Assigned task =
In the entries below, find every line holding the string "simplified" and collect it.

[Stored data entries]
________

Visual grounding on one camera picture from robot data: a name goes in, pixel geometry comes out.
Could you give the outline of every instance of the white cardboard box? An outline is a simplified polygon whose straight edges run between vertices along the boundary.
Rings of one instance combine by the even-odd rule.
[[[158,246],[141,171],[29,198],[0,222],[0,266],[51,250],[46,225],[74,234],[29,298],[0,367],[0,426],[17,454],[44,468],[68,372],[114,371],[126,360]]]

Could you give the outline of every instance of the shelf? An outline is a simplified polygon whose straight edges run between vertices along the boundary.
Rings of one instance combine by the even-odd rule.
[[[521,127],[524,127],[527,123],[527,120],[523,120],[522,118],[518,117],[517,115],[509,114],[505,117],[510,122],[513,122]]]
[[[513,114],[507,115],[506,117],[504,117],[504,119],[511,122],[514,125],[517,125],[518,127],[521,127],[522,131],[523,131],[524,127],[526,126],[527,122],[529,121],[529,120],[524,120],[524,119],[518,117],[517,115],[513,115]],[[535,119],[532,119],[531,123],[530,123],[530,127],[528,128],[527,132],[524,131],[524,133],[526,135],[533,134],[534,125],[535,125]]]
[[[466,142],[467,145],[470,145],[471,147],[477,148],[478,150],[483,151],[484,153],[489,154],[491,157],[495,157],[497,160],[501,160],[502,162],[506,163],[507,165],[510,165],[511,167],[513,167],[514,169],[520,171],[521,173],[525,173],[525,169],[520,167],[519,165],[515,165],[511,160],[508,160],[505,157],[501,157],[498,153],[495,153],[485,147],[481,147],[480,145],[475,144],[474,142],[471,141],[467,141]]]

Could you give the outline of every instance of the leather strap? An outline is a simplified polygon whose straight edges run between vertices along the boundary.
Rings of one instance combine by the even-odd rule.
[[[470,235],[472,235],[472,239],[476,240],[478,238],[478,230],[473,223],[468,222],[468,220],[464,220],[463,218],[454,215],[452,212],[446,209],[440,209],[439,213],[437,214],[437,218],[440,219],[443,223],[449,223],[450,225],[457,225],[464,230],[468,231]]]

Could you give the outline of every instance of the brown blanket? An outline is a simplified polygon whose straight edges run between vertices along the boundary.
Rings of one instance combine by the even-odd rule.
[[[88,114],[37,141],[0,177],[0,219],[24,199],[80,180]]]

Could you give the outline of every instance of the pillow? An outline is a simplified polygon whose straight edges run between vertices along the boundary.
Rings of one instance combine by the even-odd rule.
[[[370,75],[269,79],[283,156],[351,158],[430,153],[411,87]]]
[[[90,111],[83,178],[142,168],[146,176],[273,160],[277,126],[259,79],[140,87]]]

________

Task answer =
Could you give the outline of every instance of the white cardboard box? An outline is a simplified polygon whose straight edges run between vertices along the boundary.
Could you give the outline of every instance of the shelf? An outline is a simplified polygon whose straight edges run between vertices along the boundary.
Could you give the outline of every instance of the leather strap? An outline is a simplified polygon whose straight edges run between vertices along the boundary.
Could you give the outline of every instance of the brown blanket? An outline is a simplified polygon whose straight edges run between vertices along the boundary.
Could you give the outline of every instance of the pillow? An outline is a simplified polygon whose straight edges run between vertices along the boundary.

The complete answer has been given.